ACTIVITY
I need the number of lines in the data that include "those"; reply with that number alone.

Data excerpts
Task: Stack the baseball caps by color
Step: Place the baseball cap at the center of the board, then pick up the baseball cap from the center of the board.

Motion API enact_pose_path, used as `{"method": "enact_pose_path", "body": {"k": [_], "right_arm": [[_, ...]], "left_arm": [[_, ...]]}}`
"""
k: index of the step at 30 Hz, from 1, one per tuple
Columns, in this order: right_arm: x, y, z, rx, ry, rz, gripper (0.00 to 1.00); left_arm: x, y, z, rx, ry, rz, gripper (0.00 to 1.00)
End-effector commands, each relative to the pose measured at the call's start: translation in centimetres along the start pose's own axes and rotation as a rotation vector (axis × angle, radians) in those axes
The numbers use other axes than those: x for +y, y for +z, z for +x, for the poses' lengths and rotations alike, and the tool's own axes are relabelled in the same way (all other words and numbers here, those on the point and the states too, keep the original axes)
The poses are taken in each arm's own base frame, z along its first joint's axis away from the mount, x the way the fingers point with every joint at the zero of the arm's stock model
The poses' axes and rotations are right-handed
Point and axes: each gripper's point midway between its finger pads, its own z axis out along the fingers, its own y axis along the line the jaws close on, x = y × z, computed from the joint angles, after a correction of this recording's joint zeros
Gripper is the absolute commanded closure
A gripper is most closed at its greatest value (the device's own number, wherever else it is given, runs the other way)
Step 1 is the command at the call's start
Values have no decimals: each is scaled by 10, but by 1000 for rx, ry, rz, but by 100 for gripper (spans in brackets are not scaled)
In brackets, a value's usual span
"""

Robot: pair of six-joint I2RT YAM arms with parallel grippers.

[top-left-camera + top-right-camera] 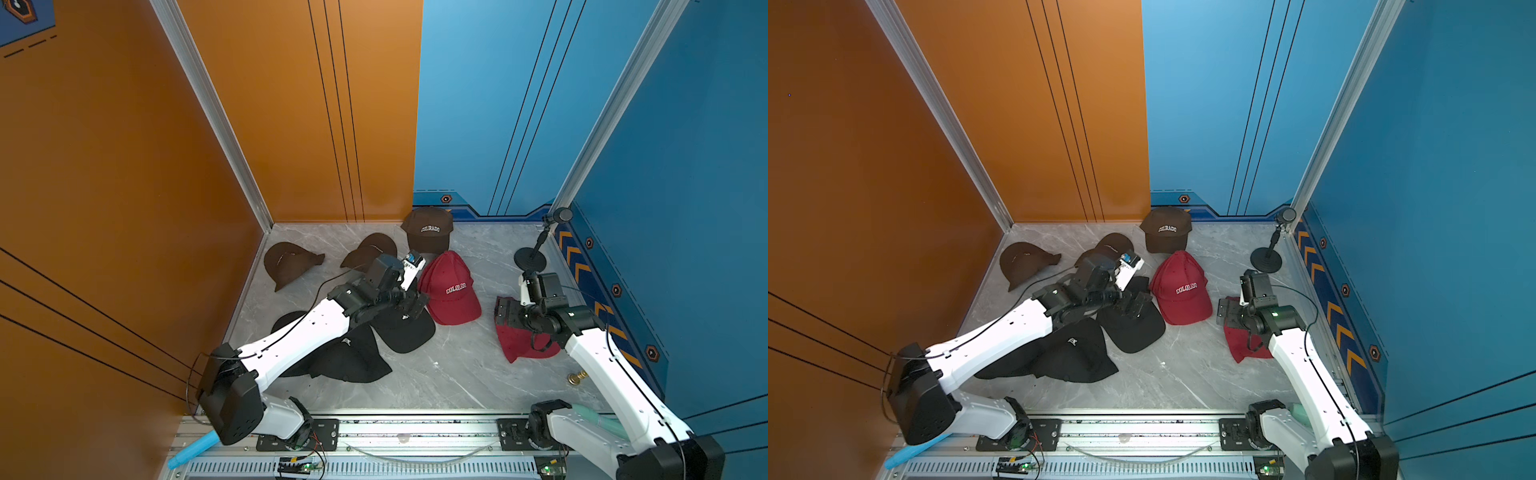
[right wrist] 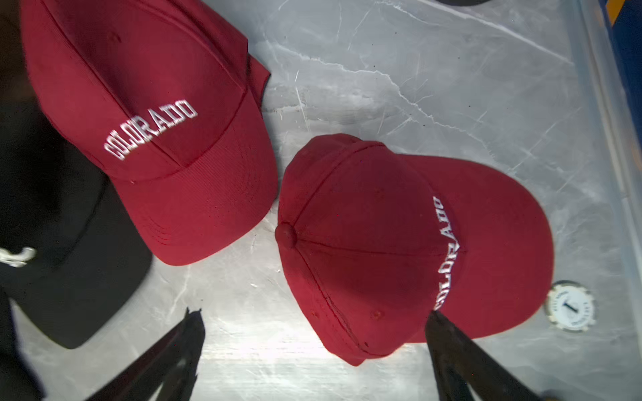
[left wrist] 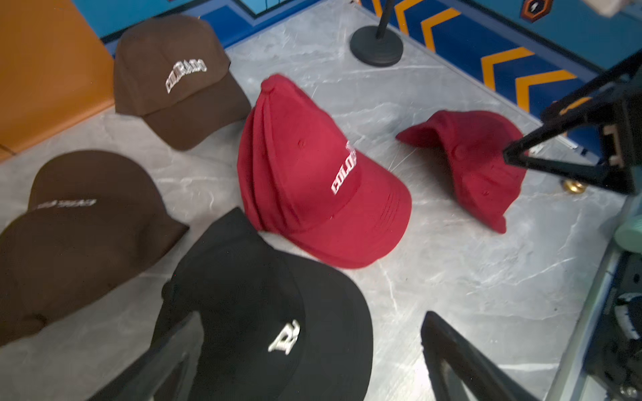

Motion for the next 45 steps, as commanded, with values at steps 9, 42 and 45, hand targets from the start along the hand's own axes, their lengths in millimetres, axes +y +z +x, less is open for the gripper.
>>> {"method": "enact_pose_path", "body": {"k": [9,42,45], "right_arm": [[0,-6,-29,81,-463,280,0],[-10,67,-13,274,-920,231,7],[-8,71,-14,265,-912,224,10]], "left_arm": [[19,-15,23,-75,-109,-8,2],[33,7,36,-77,-220,139,2],[33,7,35,-80,-224,142,3]]}}
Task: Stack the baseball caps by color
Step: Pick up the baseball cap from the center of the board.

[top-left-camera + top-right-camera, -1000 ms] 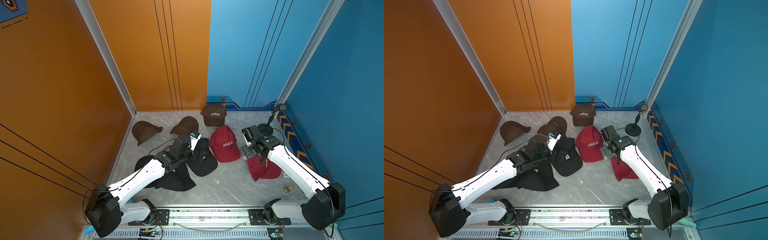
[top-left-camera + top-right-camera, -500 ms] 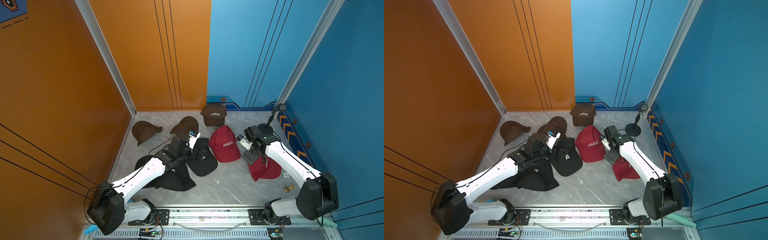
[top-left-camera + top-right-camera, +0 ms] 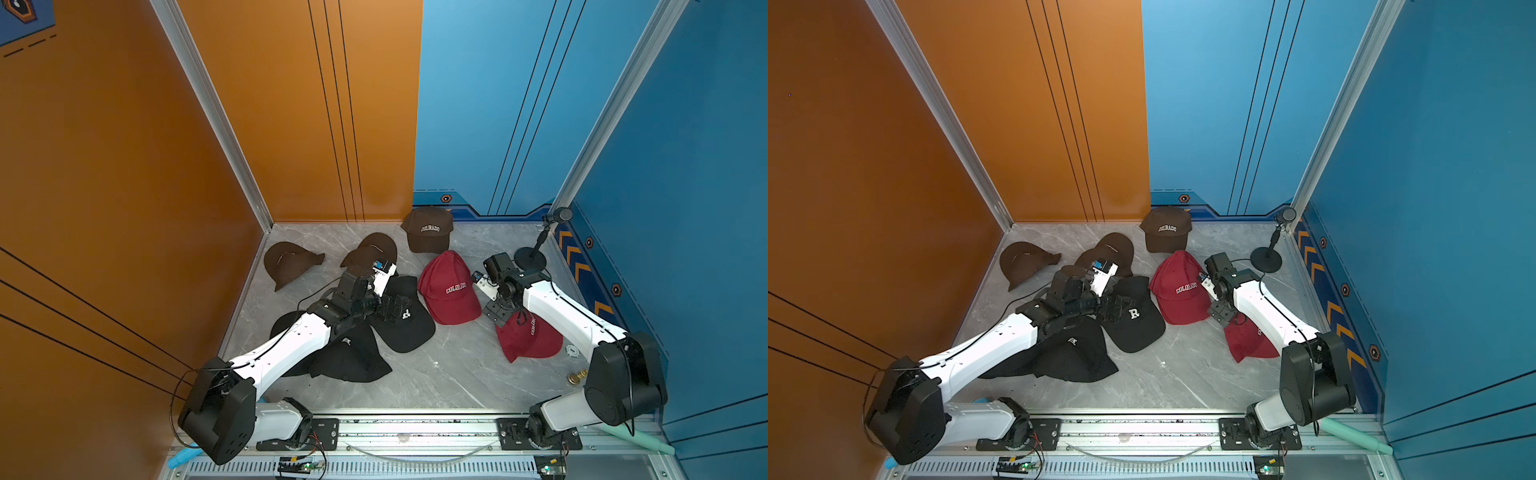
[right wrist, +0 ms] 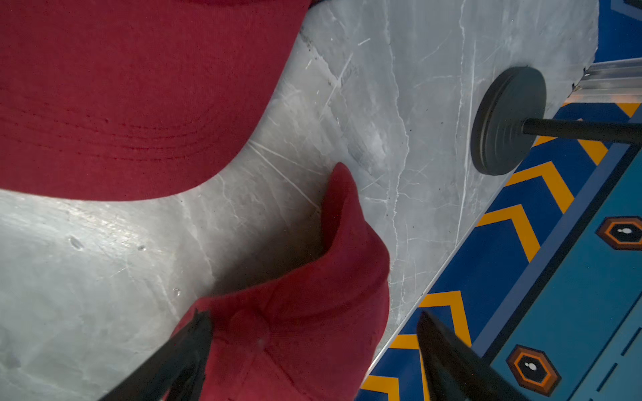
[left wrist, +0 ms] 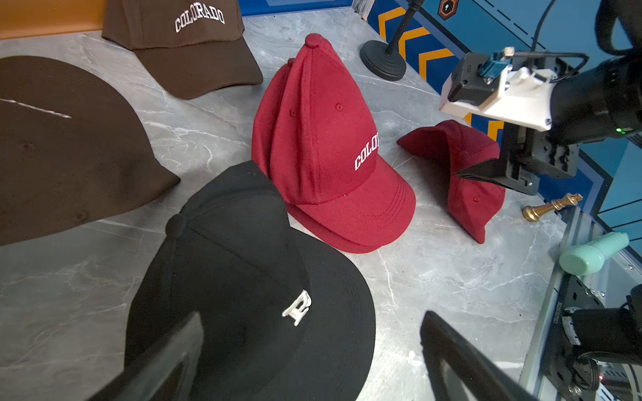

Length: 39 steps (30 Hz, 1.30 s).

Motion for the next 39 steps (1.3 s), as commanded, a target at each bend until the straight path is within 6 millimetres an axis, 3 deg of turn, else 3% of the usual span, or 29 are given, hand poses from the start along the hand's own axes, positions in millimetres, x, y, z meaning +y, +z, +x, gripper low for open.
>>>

EXERCISE OUTPUT
2